**Exercise requirements**
Lines with the string "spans" must each be copied from the listing.

**Given entries**
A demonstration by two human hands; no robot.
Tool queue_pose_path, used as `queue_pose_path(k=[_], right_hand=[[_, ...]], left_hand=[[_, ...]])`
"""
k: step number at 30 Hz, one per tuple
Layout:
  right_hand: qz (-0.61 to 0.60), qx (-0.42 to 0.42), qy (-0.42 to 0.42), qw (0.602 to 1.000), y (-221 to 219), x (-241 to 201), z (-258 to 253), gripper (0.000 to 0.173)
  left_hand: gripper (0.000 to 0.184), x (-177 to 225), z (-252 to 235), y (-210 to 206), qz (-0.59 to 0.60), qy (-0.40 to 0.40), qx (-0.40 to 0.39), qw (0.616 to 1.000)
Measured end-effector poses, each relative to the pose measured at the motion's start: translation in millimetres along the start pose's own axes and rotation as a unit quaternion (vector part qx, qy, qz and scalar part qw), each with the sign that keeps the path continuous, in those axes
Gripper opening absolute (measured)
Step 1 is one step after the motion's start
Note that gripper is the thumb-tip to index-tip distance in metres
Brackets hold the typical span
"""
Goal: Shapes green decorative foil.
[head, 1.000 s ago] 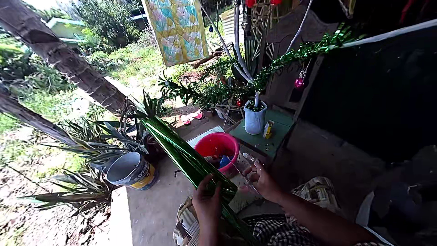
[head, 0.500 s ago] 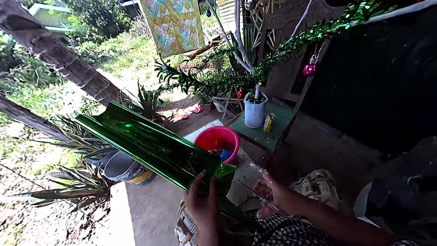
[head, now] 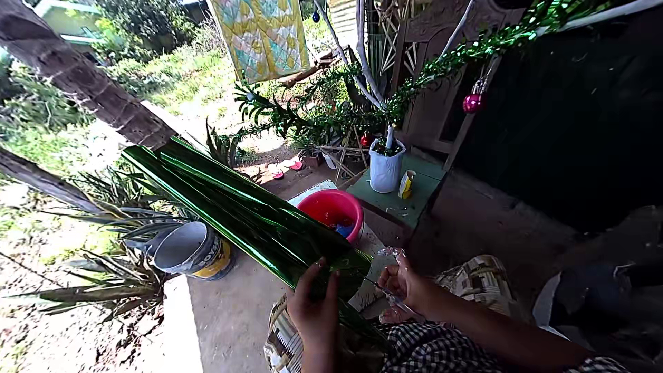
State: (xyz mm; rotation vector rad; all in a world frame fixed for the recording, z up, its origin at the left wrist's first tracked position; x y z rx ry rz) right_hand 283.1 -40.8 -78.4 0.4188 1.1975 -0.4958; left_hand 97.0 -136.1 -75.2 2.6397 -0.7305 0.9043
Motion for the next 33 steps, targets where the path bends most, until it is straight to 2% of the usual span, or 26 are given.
queue_pose_path(k=[6, 13, 17, 28, 33], right_hand=[[-0.018, -0.009, 0.009, 1.0, -3.0, -2.5, 2.4, 0.125], [-0.01, -0.015, 0.006, 1.0, -2.1, 0.1, 2.0, 0.134], [-0.012, -0.007, 0.004, 1.0, -3.0, -2.4, 3.1, 0.127], [-0.035, -0.017, 0.01, 0.999, -6.6, -0.4, 2.9, 0.125], [-0.056, -0.007, 0.011, 0.998, -7.5, 3.6, 2.3, 0.115]], left_hand=[[0.028, -0.8, 0.2, -0.7, 0.01, 0.004, -0.003, 1.0], [0.029, 1.3, -2.2, -0.2, 0.027, 0.022, 0.019, 0.999], [0.029, 2.3, -0.9, -2.1, 0.029, 0.019, 0.01, 0.999], [0.029, 1.1, -0.4, -1.6, 0.031, 0.021, 0.004, 0.999], [0.03, 0.4, -2.2, -1.0, 0.054, 0.036, 0.002, 0.998]])
Point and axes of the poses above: each hand's wrist, its own z-axis away from the middle knuckle, its own y-axis out of the back of the hand, x = y × z, the point moved 1 cm from there along -z, towards the middle knuckle, and after that the axes turned 7 degrees about -y, right-handed, at the moved point
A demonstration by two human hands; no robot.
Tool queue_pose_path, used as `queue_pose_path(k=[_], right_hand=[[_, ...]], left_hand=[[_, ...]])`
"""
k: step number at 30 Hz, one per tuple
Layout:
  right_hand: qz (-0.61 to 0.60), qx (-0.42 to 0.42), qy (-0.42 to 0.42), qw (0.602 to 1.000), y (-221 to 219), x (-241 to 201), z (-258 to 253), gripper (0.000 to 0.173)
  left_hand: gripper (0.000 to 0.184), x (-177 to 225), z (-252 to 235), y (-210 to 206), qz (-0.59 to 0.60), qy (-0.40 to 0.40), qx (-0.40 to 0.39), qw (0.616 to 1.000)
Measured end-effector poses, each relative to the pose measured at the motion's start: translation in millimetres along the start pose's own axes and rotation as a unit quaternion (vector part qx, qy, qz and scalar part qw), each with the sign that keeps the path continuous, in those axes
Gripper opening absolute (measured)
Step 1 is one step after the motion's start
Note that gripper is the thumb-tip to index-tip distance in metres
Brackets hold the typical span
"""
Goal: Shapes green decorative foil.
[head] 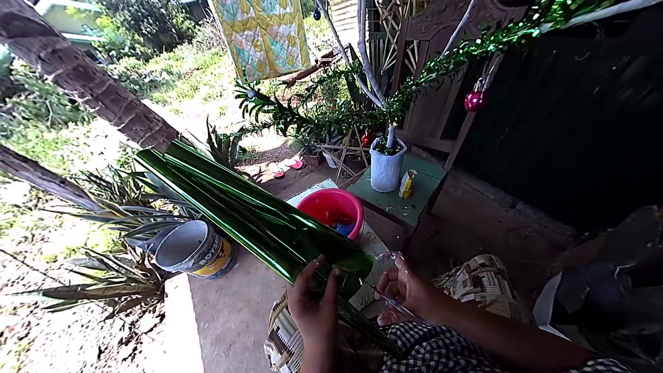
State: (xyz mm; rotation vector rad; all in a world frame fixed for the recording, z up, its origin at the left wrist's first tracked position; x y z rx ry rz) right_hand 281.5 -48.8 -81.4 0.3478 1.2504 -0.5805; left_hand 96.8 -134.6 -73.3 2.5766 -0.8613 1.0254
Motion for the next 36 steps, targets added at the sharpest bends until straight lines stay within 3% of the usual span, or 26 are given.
queue_pose_path(k=[9, 18, 23, 30, 36], right_hand=[[-0.021, 0.02, 0.019, 0.999, -4, 8, 0, 0.111], [-0.016, 0.073, 0.025, 0.997, -16, 10, -1, 0.117], [-0.034, 0.088, 0.03, 0.995, -22, 13, -1, 0.105], [-0.061, 0.09, 0.024, 0.994, -24, 14, -6, 0.114], [-0.081, 0.105, 0.03, 0.991, -28, 12, -4, 0.104]], left_hand=[[0.04, 0, 2, 1, 0.072, 0.039, 0.018, 0.996], [0.033, 4, 5, -3, -0.003, -0.006, -0.003, 1.0], [0.032, 3, 4, -5, -0.041, -0.008, -0.006, 0.999], [0.032, 2, 5, -7, -0.034, -0.023, -0.013, 0.999], [0.031, 1, 5, -6, -0.045, -0.03, -0.02, 0.998]])
Point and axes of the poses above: each hand's wrist, its own z-axis away from the middle knuckle, its own y-axis out of the back of the hand, x = y × z, the point moved 1 cm from there along -z, towards the middle knuckle, and after that the axes turned 7 degrees about -y, right-handed, at the moved point
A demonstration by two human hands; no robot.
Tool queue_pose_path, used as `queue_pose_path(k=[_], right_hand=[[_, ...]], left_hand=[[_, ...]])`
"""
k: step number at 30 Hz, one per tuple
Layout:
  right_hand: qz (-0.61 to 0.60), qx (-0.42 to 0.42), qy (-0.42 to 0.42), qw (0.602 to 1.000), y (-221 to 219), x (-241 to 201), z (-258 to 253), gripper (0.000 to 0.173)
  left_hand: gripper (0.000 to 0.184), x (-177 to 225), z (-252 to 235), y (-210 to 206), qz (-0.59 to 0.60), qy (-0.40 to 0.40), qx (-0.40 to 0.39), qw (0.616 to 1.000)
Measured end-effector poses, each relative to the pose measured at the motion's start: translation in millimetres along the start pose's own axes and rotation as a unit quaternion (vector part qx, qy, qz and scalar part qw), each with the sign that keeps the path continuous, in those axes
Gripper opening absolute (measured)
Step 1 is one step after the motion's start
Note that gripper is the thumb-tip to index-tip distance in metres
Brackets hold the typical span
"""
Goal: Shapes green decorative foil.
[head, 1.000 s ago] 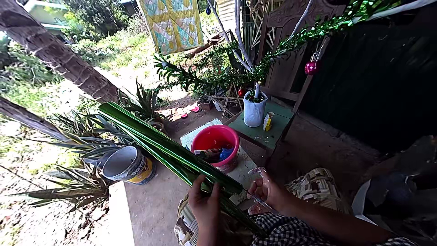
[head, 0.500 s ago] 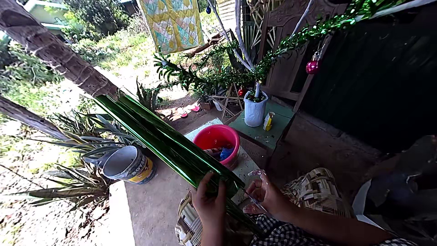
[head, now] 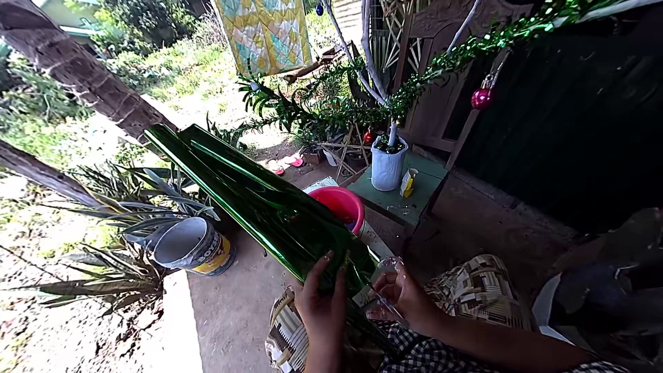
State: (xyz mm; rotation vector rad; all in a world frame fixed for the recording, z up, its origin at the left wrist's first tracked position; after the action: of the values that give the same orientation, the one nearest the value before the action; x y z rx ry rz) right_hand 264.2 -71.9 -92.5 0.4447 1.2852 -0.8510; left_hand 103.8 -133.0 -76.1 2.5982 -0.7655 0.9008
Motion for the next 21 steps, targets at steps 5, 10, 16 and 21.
queue_pose_path(k=[5, 10, 16, 21], right_hand=[[-0.023, -0.003, 0.014, 1.0, -2, -1, -2, 0.107], [-0.058, 0.011, 0.005, 0.998, -6, -4, -1, 0.105], [-0.083, 0.028, 0.026, 0.996, -7, -3, -5, 0.116], [-0.062, 0.045, 0.039, 0.996, -4, -11, -13, 0.142]], left_hand=[[0.032, 0, 0, 0, 0.013, -0.007, -0.018, 1.0], [0.035, 0, -1, 0, 0.016, -0.001, -0.035, 0.999], [0.034, -1, 1, -1, 0.013, 0.009, -0.06, 0.998], [0.034, 2, 2, -4, -0.006, 0.005, -0.086, 0.996]])
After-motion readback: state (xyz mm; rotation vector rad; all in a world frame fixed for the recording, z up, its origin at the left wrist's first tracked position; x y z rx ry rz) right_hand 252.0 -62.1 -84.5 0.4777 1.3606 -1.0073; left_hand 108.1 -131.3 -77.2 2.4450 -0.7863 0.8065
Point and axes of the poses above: each hand's wrist, its own z-axis away from the middle knuckle, its own y-axis out of the back of the hand, x = y × z, the point moved 1 cm from there along -z, towards the middle knuckle, and after that the axes turned 7 degrees about -y, right-handed, at the moved point
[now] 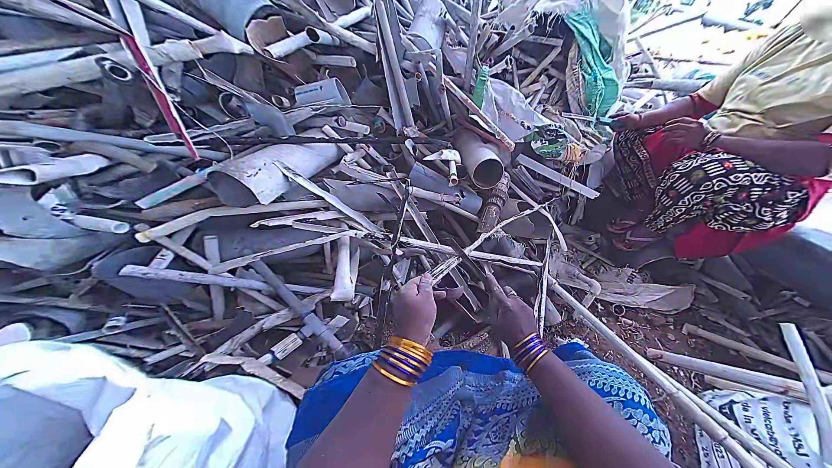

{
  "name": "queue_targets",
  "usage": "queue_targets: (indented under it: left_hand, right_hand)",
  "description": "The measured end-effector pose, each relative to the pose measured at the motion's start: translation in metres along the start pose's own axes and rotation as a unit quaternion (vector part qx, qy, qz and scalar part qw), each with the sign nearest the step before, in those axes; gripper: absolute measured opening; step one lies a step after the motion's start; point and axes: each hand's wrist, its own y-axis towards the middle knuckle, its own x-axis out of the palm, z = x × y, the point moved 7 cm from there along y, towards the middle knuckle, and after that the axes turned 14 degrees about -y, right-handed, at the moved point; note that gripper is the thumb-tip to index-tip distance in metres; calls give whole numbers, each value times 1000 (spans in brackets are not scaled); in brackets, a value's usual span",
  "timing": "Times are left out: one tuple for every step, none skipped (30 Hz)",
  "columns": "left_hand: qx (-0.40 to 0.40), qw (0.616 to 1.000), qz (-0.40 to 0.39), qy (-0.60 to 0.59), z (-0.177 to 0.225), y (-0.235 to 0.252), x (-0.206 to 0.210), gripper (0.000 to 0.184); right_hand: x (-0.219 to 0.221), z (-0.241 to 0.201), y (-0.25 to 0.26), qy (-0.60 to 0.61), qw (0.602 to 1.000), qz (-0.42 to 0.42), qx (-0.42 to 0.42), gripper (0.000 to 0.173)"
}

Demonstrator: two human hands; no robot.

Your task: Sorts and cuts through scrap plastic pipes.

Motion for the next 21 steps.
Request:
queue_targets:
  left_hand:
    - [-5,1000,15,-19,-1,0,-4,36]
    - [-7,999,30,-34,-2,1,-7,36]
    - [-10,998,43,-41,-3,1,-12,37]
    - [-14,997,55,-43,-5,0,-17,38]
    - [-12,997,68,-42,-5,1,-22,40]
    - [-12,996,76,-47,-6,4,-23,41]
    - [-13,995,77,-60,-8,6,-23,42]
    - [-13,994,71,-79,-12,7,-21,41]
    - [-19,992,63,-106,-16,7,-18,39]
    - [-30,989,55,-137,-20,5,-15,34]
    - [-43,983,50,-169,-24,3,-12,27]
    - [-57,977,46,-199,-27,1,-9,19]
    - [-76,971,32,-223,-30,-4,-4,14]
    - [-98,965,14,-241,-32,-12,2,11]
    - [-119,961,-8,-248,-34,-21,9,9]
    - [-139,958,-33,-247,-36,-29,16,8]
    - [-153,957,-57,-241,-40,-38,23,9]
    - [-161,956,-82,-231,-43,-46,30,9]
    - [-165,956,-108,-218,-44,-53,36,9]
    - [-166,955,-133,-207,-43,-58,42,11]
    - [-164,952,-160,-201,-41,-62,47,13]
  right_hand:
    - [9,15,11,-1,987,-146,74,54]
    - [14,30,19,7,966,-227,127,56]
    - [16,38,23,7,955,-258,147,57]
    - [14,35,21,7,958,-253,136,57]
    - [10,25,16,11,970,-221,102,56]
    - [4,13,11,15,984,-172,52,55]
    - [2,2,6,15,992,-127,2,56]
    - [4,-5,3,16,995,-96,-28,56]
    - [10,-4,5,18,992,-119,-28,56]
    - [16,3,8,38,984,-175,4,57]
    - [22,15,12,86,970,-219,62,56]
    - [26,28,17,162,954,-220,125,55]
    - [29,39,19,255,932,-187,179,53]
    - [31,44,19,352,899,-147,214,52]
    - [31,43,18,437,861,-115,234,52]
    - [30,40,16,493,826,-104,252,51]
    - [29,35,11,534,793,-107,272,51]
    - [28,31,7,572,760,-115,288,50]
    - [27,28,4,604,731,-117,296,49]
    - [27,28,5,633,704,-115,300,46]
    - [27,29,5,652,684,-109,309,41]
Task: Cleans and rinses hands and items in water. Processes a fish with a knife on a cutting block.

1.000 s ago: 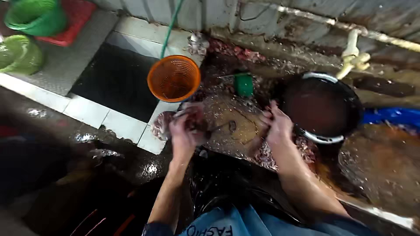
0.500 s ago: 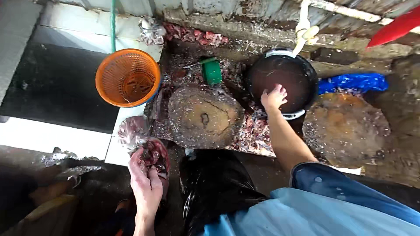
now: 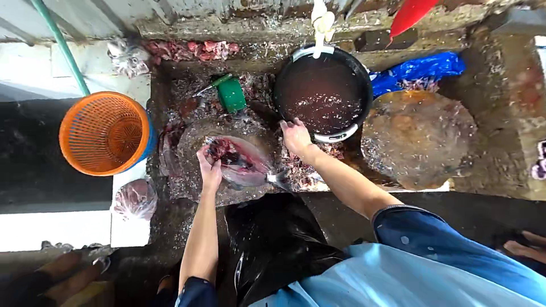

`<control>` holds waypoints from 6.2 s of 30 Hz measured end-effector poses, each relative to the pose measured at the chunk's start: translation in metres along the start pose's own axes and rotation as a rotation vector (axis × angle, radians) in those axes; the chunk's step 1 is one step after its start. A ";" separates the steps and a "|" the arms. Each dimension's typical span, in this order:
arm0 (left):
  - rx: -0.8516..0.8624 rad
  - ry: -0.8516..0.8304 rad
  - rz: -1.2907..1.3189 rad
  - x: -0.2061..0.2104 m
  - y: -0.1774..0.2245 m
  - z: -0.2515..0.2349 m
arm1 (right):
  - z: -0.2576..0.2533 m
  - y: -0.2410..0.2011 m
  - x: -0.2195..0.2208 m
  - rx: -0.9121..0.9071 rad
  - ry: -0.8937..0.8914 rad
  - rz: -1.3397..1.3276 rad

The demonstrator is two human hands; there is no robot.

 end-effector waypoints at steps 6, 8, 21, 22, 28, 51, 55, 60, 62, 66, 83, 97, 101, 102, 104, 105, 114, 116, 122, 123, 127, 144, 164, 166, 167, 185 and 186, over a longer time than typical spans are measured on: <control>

**Answer to this problem**
  "description": "The measured end-effector pose, each relative to the pose measured at the motion's start: translation in metres along the start pose's own axes and rotation as a unit quaternion (vector part qx, qy, qz and scalar part qw), each with the sign nearest the step before, in those axes; gripper: absolute measured opening; step one lies a step after the motion's start; point and axes: each hand's wrist, its own y-axis towards the middle knuckle, its own x-axis out of the palm, z = x × y, the point moved 7 cm from there along y, towards the middle knuckle, and after that the axes turned 14 degrees about -y, right-handed, at the moved point; note that gripper is the thumb-tip to index-tip distance in metres; calls give whole numbers, each value times 1000 (spans in brackets are not scaled); in brackets, a value's usual span",
 end-effector waypoints at steps 6, 8, 21, 22, 28, 51, 55, 60, 62, 66, 83, 97, 101, 102, 104, 105, 114, 116, 122, 123, 127, 144, 164, 166, 167, 185 and 186, over a longer time than typical spans are measured on: <control>

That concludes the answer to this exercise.